The third bullet, “Might die within the next year”, is obviously meant to refer to the idea that the person’s physician would not be surprised if they died of their health condition within a year. It should say that. As currently worded, it could refer to everyone, since anyone could die within a year of a variety of causes.

Section E on the MOLST form includes choices about Intubation and Mechanical Ventilation, but the 3rd option is not consistent with typical medical practice. It states, “Intubation and long­ term mechanical ventilation, if needed Place a tube down the patient’s throat and connect to a breathing machine as long as it is medically needed.” It is not clear what “long term” means, but for long term invasive ventilation (e.g. more than 2 – 3 weeks), it is typical for a physician to perform a tracheostomy to increase the patient’s comfort compared to a tube down the throat. This should be clarified on the form.

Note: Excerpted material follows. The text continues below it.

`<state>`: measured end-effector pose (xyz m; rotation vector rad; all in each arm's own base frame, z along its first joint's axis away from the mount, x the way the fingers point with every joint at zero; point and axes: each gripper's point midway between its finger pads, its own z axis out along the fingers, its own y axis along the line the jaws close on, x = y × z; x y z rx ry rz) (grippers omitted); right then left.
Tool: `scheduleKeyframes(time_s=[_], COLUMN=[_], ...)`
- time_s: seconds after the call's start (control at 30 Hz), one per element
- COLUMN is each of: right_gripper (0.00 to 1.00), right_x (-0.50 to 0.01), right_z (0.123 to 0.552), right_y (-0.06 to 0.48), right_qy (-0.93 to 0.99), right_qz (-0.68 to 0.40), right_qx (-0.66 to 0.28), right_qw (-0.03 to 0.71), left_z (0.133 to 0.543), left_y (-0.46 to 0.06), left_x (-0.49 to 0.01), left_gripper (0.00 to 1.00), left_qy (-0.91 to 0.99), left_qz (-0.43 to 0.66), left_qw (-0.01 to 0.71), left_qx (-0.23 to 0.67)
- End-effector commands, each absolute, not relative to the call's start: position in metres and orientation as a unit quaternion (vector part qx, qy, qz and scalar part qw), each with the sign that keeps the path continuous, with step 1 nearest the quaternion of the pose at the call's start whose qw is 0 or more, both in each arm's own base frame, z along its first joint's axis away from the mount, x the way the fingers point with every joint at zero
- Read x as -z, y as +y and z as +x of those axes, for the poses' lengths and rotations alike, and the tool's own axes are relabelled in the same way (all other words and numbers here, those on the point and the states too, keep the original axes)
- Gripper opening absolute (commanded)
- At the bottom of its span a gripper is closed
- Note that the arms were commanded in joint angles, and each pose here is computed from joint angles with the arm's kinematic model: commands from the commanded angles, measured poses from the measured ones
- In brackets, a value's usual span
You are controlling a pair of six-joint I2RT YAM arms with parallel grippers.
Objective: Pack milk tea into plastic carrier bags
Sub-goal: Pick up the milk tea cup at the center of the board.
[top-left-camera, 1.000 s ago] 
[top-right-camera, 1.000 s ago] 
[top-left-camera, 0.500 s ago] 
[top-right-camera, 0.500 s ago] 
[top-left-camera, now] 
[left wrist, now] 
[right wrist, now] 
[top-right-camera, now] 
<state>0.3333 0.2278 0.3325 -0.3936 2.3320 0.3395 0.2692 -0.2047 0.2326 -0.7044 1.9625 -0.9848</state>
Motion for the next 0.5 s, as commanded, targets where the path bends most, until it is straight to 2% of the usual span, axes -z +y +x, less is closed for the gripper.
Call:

  • 18)  What do you believe are some of the reasons why more people are not having the conversation on advance care planning?

It’s possible that some people have the same impression that health care providers often have, that advance care planning is primarily about refusing life sustaining treatment in advance, and maybe they don’t feel ready to do that. And maybe they’re also not entirely comfortable with the potential financial motivations of managed care organizations and other insurers.